Essas fragilidades evidenciam falhas graves na estruturação das licitações e apontam para um risco real de vícios insanáveis que podem ensejar a anulação dos certames. Vale lembrar que a fase de planejamento é a espinha dorsal de toda licitação. É nela que se definem as reais necessidades da administração, a viabilidade da contratação e a compatibilidade entre o objeto pretendido e os recursos disponíveis.

É importante frisar que o tribunal de contas reconhece os méritos e as vantagens das concorrências públicas compartilhadas por consórcios, sobretudo em contextos de escassez de recursos e limitações estruturais enfrentadas por pequenos municípios. No entanto, esses benefícios não isentam os gestores do cumprimento rigoroso das exigências legais. A legalidade, a motivação dos atos administrativos e a transparência são inegociáveis em qualquer modalidade de compra pública.

Diante do cenário identificado, é recomendável que o tema passe a ser elemento de atenção especial nas fiscalizações ordinárias realizadas junto às associações intermunicipais, com base em critérios técnicos de seletividade e amostragem. O controle externo deve exercer um papel pedagógico, como prevê o artigo 173 da Nova Lei de Licitações, orientando os responsáveis sobre as boas práticas previstas na norma, mas também atuando com firmeza quando a legalidade for desrespeitada.

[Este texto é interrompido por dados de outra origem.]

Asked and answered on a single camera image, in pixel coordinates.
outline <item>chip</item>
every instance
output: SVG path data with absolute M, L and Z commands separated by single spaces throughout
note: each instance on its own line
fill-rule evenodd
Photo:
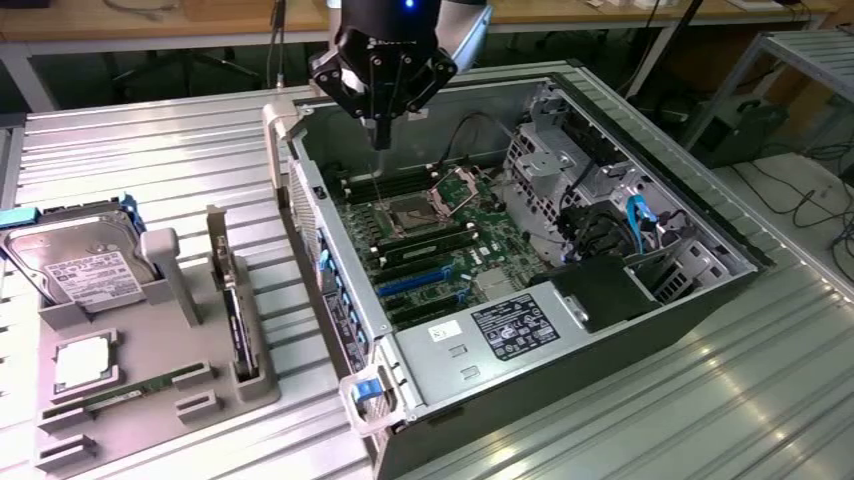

Recordo aos prefeitos, enquanto dirigentes dessas associações municipais, a possibilidade de serem apenados diretamente pelo Tribunal de Contas, inclusive com potenciais reflexos na sua inelegibilidade futura, uma vez que, ao contrário das contas anuais, o julgamento não depende da atuação do Legislativo local.

Redobra-se, portanto, a importância de uma correta aplicação da Lei nº 14.133/21 que exige mais do que familiaridade com seus dispositivos –requer planejamento técnico qualificado, respeito aos princípios que regem a administração pública e compromisso com o interesse coletivo. O fortalecimento dos consórcios como instrumentos legítimos de cooperação federativa passa, necessariamente, pela observância estrita das etapas preparatórias, sob pena de comprometimento da validade e da eficácia das contratações.

Em síntese, o que se espera não é apenas que esses agrupamentos intermunicipais utilizem os mecanismos previstos na nova legislação, mas que o façam com responsabilidade, transparência e plena aderência aos princípios legais e constitucionais. O momento é de consolidação das boas práticas, e cabe aos órgãos de controle e aos próprios gestores públicos garantir que a inovação não se converta em risco.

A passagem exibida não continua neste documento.